В этой мгновенной смене цветных диапозитивов действительно было нечто гипнотическое. Изображения имели различный характер – пейзажи, обнаженные человеческие тела, абстрактные сочетания красок, сложные математические или химические формулы. Этот скорострельный хоровод одновременно завораживал и будоражил. В одном конце вспыхивали новые изображения, в другом в ту же секунду гасли. Все это происходило молниеносно, цифры формул, графики накладывались на обнаженные женские груди и сразу же исчезали, уступая место репродукции известной картины.
Оптический спектакль продолжался недолго, не больше пяти минут – под оглушительный рев и грохот джаза. Кроме двух-трех парочек, никто не танцевал, все, словно зачарованные, глазели на потолок.
Зажегся электрический свет. Танцевальная площадка вновь превратилась в ритмично подергивающийся муравейник.
– Вот и наше пиво! – обрадовался я.
К нам неспеша приближался запропастившийся официант с тремя кружками, увенчанными пышной шапкой пены.
Заглянув в свою кружку, я убедился, что под внушительной шапкой скрывается, если можно так выразиться, невидимка. Пива в кружке почти не было.
Заметив к тому же, как протянутая Луисом ассигнация быстро исчезла в кармане официанта, который ограничился небрежным «спасибо!» вместо сдачи, я пристально взглянул на него.

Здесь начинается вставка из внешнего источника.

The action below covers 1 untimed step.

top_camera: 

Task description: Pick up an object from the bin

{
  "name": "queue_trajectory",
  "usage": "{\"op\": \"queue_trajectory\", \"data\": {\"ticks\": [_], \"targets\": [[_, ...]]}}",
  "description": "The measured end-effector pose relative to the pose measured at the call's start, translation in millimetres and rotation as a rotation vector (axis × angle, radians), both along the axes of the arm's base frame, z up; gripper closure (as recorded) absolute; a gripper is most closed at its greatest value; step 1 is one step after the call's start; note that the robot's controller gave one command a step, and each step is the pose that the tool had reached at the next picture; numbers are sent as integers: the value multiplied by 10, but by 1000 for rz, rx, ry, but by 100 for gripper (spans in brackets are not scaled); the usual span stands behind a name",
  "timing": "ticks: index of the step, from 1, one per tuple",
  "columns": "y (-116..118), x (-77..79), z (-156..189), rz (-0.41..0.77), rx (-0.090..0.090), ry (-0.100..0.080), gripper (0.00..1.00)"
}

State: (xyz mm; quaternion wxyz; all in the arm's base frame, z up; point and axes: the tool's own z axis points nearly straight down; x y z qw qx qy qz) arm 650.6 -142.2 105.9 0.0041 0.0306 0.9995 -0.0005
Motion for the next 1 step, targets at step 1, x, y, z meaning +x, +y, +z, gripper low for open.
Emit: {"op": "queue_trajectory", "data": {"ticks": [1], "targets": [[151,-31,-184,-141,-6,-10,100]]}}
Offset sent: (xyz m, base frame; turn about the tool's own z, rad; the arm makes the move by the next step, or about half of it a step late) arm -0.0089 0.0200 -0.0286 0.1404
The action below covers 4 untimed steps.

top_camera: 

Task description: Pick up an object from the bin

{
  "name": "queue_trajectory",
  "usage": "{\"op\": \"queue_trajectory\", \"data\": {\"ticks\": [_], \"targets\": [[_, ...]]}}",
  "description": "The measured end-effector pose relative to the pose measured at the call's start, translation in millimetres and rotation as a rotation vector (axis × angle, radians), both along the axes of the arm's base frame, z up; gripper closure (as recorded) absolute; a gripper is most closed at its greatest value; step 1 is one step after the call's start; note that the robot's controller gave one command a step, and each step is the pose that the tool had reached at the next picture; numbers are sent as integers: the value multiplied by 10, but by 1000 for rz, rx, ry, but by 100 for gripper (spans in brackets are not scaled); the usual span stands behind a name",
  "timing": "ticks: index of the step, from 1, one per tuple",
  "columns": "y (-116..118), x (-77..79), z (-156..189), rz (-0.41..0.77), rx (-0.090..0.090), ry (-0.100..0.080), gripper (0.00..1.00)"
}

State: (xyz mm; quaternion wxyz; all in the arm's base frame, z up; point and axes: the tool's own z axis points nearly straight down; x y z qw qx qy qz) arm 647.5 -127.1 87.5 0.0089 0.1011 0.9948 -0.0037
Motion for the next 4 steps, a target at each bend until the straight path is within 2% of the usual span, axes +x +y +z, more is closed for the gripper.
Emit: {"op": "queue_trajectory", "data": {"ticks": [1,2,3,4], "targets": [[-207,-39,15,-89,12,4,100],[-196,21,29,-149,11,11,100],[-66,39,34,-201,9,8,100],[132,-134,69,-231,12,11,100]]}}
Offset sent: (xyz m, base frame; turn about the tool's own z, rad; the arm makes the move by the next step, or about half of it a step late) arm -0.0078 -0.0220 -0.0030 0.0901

Официант сделал вид, будто ищет мелочь, но как только я ослабил внимание, немедленно повернулся к нам спиной, намереваясь нырнуть в толпу.
Я самым любезным тоном остановил его:
– Вы ошиблись!
– Не может этого быть!
– Ну как же, по-моему, вы обсчитали себя.
– Обсчитал? Себя? – выражение хитроватого простодушия на лице официанта сменилось полной растерянностью. – Позвольте, три пива, это будет… будет…
Луис подмигнул нам:
– Не обращайте внимания! Ян – ревностный третьепришественник. Из-за религиозных предрассудков никогда не дает сдачи. Ни когда отпускает кружку пива, ни когда получает по уху от клиента, не разделяющего его религиозных убеждений.
– Господин Луис известный шутник, – огрызнулся официант, неохотно отсчитывая мелочь. – Между прочим, вот уже три месяца, как я порвал с этой сектой. Крюдешанк – шарлатан, вот что я вам скажу!